▶ _REQUIRED ACTION_: Please reproduce the lines from the one containing "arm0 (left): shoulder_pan" through the end of the data below exactly as they stand, and omit all pictures.

▶ _GIVEN MATERIAL_:
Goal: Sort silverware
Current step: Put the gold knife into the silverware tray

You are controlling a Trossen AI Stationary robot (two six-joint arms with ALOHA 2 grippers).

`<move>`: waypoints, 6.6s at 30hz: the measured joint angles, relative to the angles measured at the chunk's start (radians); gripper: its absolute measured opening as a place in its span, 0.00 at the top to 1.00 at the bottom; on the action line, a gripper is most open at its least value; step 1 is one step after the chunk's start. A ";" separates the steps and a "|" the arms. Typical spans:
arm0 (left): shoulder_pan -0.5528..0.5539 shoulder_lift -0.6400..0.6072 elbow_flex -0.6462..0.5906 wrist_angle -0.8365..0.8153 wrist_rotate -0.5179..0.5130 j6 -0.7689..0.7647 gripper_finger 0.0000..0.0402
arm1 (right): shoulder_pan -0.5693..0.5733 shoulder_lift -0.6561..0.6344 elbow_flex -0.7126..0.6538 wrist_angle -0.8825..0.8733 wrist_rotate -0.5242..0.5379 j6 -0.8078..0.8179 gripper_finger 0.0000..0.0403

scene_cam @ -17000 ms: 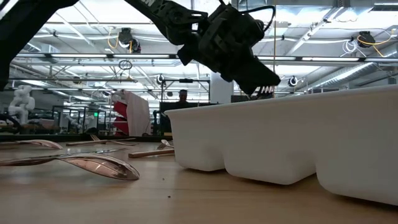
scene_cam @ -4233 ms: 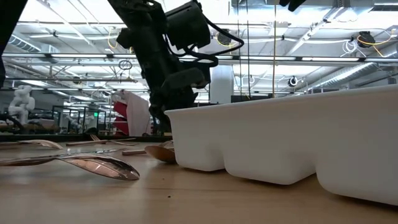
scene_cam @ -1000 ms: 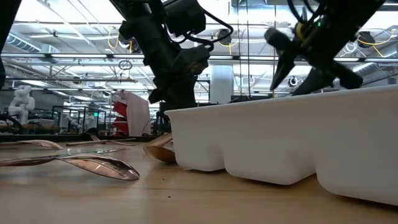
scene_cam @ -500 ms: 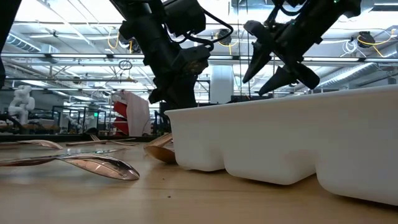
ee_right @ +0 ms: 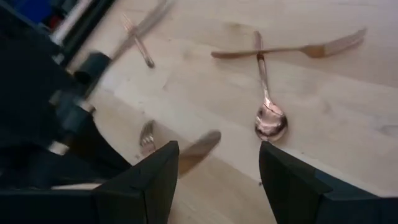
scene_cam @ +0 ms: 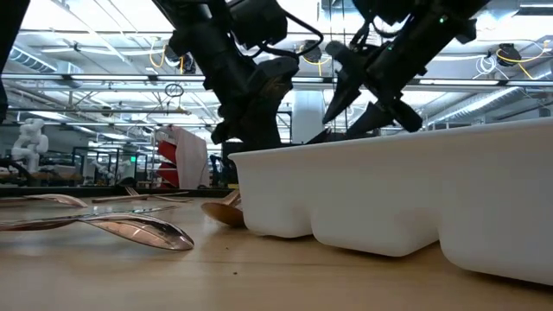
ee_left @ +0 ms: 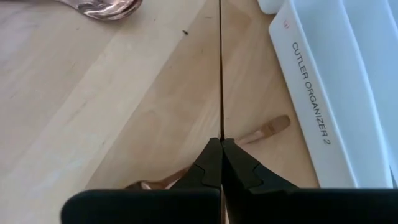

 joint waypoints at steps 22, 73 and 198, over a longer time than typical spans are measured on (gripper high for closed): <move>0.021 -0.001 0.000 0.031 -0.002 0.009 1.00 | -0.001 0.134 0.000 0.209 -0.040 -0.108 0.97; 0.133 -0.001 0.000 0.013 0.129 0.137 0.85 | -0.201 0.258 0.103 -0.087 -0.416 0.149 0.39; 0.322 -0.245 0.000 -0.429 -0.045 0.421 0.85 | 0.692 -0.086 0.331 -0.738 0.402 1.072 1.00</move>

▶ _TASK RESPONSE_:
arm0 (left): shoulder_pan -0.5528..0.5539 shoulder_lift -0.6400..0.6072 elbow_flex -0.6462..0.5906 wrist_angle -0.8365..0.8153 wrist_rotate -0.5179..0.5130 j6 -0.7689..0.7647 gripper_finger 0.0000..0.0402
arm1 (right): shoulder_pan -0.5693..0.5733 shoulder_lift -0.6561..0.6344 elbow_flex -0.7126..0.6538 wrist_angle -0.8825..0.8733 wrist_rotate -0.5242..0.5379 j6 -0.8078..0.8179 gripper_finger 0.0000..0.0403

scene_cam @ -17000 ms: 
scene_cam @ -4233 ms: 
scene_cam @ -1000 ms: 
scene_cam @ -500 ms: 
ee_right @ +0 ms: 
scene_cam @ +0 ms: 
ee_left @ +0 ms: 

 joint waypoints at steps 22, 73 and 198, over a longer time than typical spans are measured on (gripper high for closed): <move>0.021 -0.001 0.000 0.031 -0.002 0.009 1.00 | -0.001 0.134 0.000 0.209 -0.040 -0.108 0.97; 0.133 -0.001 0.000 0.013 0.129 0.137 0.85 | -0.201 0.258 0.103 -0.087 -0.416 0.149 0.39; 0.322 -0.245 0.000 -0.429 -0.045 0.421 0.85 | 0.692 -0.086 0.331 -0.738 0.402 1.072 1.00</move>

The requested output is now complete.